The current offtake agreement for the sale of 10 000 tonnes per month of washed coal, at the prevailing MMCZ market price of US$120 per tonne, is expected to provide an estimated margin of circa US$80 per tonne.
With the wash plant being installed this quarter at the Lubu Project has the capacity to wash 20 000 tonnes per month of coal which is double the existing contracted coal production under offtake of 10 000 tonnes per month.
“Therefore, in the current quarter, the company expects to enter additional offtake arrangements for washed coking coal to utilise this spare capacity,” the statement read.
According to the company, any further offtake agreements for coking coal above the 20 000 tonne per month capacity of the wash plant would require the installation of further similar wash plants on site which cost US$1.5-2m each.
The company said it can fund any future capex from internally generated cash flow from the sales anticipated to begin shortly.
Directors want to capitalise on the strong coal pricing and demand environment and given the material coal resource of 2.6 billion tonnes at Lubu, with a significant weighting of coking coal, there is clearly scalability in both production capacity and sales.
As previously reported the company intends to produce coke by installing coke batteries that process coking coal into coke for the industrial and ferro alloy industries.
The capex related to the installation of the coke batteries is circa US$5m and according to reports, the company has received heightened interest from a number of potential partners and off takers with respect to the manufacture of coke at Lubu.

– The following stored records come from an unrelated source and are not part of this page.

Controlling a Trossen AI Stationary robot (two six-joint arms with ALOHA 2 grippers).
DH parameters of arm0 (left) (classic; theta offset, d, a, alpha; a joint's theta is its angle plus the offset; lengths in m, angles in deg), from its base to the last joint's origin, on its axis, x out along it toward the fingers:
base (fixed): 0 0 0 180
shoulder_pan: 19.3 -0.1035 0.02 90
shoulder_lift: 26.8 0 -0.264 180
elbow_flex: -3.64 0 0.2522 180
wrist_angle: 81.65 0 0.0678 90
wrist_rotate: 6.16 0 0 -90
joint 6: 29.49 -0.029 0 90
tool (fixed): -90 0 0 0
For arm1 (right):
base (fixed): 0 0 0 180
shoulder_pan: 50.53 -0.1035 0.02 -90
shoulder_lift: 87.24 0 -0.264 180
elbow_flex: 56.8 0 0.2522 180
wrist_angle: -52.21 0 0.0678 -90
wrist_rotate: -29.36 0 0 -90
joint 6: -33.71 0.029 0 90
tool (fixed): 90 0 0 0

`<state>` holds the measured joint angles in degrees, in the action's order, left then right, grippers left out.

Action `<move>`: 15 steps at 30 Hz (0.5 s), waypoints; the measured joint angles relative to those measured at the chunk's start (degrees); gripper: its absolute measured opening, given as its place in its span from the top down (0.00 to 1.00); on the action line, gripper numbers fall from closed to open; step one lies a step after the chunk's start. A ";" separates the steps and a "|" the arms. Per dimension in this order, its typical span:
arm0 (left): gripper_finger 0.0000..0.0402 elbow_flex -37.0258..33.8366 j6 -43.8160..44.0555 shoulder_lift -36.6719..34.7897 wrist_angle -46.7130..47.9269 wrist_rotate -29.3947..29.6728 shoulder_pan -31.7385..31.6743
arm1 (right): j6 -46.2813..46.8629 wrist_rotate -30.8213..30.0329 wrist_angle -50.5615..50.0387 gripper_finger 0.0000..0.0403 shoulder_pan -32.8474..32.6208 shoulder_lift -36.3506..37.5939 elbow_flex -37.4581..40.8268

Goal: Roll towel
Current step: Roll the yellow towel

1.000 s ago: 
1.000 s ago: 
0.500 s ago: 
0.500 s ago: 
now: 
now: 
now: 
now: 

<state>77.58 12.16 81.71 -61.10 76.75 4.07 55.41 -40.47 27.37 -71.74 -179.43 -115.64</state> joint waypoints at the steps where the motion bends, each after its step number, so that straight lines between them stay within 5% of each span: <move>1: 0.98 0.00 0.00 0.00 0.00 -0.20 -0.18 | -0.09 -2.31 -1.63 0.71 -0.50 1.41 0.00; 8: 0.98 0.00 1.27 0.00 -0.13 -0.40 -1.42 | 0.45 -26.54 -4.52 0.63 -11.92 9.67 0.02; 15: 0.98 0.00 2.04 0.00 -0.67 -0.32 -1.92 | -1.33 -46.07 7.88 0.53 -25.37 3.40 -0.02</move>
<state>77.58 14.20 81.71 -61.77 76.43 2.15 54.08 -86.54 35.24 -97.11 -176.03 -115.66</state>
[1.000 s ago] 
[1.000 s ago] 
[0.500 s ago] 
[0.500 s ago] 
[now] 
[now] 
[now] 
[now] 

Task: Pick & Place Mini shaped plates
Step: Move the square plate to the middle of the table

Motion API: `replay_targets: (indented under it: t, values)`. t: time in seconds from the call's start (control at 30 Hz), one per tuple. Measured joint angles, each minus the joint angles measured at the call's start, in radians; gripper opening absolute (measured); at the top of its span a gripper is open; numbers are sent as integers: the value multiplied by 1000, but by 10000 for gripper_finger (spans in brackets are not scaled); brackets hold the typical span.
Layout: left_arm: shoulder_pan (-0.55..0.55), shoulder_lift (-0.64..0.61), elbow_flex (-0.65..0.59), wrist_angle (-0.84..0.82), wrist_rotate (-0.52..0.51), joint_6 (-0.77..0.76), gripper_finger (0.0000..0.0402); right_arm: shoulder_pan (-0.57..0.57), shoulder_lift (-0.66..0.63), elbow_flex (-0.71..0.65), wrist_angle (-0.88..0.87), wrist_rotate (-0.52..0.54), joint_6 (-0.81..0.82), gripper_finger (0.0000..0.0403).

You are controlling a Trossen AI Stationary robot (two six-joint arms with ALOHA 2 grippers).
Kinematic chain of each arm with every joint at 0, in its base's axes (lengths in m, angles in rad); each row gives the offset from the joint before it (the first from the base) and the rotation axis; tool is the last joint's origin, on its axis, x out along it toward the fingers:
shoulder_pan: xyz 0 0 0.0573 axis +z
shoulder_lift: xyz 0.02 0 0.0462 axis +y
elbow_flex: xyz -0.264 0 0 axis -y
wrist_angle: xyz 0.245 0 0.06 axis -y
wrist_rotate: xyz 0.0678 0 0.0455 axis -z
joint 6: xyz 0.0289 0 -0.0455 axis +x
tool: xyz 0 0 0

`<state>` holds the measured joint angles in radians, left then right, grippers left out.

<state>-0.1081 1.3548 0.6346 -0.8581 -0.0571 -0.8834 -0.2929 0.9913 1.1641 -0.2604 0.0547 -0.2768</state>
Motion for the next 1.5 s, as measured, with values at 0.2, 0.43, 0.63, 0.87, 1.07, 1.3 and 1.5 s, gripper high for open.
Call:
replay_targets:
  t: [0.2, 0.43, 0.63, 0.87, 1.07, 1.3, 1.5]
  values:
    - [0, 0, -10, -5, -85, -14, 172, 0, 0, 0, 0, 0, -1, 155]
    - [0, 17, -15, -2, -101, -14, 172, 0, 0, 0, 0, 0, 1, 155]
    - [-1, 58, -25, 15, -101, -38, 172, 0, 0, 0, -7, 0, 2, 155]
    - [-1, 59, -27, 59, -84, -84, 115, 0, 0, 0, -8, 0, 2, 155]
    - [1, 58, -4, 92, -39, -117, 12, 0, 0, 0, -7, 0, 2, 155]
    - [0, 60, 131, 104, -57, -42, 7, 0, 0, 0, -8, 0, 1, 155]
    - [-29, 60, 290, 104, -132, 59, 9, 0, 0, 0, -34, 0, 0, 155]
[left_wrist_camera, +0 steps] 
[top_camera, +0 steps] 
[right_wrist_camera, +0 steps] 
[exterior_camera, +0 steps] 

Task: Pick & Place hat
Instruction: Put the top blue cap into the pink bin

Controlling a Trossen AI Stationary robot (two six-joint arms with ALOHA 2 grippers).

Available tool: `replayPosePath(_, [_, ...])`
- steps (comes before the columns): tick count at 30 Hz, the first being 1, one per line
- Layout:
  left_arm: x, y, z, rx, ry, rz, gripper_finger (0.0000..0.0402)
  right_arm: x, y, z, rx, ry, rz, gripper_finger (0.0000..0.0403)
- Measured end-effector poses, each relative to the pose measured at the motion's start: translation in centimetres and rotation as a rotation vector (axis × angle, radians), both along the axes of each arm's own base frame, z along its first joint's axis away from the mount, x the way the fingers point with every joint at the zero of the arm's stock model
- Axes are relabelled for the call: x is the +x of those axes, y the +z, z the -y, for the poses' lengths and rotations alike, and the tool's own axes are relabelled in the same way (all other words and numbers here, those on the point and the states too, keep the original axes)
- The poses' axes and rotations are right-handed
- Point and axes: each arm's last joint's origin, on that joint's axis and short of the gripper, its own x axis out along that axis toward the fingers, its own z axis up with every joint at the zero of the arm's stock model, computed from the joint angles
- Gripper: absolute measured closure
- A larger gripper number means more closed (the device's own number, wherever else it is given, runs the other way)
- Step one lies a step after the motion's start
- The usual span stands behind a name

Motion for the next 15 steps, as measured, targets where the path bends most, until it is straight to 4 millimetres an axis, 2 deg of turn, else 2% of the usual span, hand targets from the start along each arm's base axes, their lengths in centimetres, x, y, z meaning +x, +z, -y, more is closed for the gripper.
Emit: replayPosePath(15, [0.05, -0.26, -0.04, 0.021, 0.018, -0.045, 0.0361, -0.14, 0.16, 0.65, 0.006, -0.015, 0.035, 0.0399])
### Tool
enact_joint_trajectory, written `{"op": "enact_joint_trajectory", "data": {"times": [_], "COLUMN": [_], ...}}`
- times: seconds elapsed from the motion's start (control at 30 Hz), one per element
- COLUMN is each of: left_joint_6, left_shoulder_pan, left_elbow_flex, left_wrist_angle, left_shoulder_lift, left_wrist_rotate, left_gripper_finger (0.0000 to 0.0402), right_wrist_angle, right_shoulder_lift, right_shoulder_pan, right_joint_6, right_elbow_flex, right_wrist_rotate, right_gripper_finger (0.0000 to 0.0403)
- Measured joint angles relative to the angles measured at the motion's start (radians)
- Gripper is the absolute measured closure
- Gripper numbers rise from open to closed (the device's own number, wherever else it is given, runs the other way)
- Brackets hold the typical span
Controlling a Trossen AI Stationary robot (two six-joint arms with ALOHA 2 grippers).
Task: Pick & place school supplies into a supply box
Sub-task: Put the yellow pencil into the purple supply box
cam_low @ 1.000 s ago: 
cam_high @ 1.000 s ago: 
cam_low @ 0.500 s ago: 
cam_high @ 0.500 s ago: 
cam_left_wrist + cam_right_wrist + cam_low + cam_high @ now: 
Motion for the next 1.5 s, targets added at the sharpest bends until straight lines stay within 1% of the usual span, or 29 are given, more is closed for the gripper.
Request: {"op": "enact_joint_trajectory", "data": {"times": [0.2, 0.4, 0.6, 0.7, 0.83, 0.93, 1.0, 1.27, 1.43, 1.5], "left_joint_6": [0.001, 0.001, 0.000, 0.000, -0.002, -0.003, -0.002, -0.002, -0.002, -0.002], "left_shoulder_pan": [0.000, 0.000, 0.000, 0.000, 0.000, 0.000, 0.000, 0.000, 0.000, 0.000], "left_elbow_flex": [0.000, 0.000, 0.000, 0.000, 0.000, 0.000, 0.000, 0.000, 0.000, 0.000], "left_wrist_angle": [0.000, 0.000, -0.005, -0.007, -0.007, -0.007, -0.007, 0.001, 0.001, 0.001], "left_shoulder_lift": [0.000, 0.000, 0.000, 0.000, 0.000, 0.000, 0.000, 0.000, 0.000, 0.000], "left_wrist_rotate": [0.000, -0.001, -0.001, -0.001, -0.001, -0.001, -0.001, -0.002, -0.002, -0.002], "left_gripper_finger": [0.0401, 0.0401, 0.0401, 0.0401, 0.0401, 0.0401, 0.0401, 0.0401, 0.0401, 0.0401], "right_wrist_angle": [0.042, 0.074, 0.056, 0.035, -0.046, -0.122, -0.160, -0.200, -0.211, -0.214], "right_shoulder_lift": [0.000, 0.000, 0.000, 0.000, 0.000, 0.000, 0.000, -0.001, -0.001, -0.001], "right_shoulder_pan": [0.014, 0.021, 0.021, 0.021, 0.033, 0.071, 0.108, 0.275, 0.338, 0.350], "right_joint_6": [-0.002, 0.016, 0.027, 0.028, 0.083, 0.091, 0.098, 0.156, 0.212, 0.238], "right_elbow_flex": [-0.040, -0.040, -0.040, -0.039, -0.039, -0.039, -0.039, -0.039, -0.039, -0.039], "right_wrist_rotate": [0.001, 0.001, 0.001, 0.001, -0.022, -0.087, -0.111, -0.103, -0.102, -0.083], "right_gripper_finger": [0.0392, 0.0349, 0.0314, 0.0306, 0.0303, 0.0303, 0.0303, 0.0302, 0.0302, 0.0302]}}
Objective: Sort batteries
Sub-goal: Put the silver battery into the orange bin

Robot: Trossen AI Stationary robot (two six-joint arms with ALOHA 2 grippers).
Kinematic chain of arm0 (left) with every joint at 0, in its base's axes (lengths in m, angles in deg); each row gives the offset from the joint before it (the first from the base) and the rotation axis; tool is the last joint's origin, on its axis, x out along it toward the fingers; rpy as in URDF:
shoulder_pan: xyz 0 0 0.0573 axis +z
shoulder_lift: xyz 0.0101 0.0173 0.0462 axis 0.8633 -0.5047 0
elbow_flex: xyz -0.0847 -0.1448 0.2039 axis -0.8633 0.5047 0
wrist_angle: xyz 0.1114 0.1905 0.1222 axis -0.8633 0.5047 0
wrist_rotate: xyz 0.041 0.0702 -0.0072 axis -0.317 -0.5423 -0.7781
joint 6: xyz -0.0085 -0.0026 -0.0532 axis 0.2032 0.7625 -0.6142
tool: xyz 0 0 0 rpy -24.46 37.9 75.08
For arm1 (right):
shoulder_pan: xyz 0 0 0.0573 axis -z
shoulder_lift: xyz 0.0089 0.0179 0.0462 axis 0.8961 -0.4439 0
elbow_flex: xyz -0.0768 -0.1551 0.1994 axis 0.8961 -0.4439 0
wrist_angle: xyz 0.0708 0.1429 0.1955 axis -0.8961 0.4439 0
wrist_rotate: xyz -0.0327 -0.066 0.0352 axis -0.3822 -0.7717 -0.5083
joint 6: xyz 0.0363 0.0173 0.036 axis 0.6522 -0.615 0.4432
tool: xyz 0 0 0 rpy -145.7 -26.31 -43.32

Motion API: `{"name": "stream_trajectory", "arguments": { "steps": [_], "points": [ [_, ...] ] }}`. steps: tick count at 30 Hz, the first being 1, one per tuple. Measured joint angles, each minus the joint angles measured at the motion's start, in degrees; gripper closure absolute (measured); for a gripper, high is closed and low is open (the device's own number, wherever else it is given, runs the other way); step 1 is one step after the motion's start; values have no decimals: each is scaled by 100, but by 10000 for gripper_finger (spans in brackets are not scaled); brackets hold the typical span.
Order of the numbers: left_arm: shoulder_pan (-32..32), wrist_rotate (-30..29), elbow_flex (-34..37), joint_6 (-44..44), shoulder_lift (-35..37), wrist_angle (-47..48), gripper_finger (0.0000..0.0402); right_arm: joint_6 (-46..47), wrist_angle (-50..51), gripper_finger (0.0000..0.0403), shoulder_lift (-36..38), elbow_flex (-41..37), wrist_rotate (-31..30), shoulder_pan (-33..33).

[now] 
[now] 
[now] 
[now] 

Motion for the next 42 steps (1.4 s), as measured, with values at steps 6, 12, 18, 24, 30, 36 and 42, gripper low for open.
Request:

Contango is looking to actively accelerate the coking coal plan, especially given current market prices and ongoing discussions have outlined the margins on the manufacture of coke are as much as four times those achieved on coking coal production at Lubu.
For the avoidance of doubt, the company said it does not intend to raise any additional equity to fund the capex on the installation of coke batteries. “This capital will be sourced from a combination of pre-payment of coke product via offtake, project level debt and the Company’s own cash resources,” the statement read
Contango recently announced a potential thermal coal strategy given the favourable thermal coal pricing and demand dynamics, which has seen thermal coal prices rise more than threefold to all-time highs of circa US$450 per tonne this year.
The miner has received a number of requests for the regular delivery of thermal coal from a variety of international markets and is currently looking to finalise logistics to enable an export solution.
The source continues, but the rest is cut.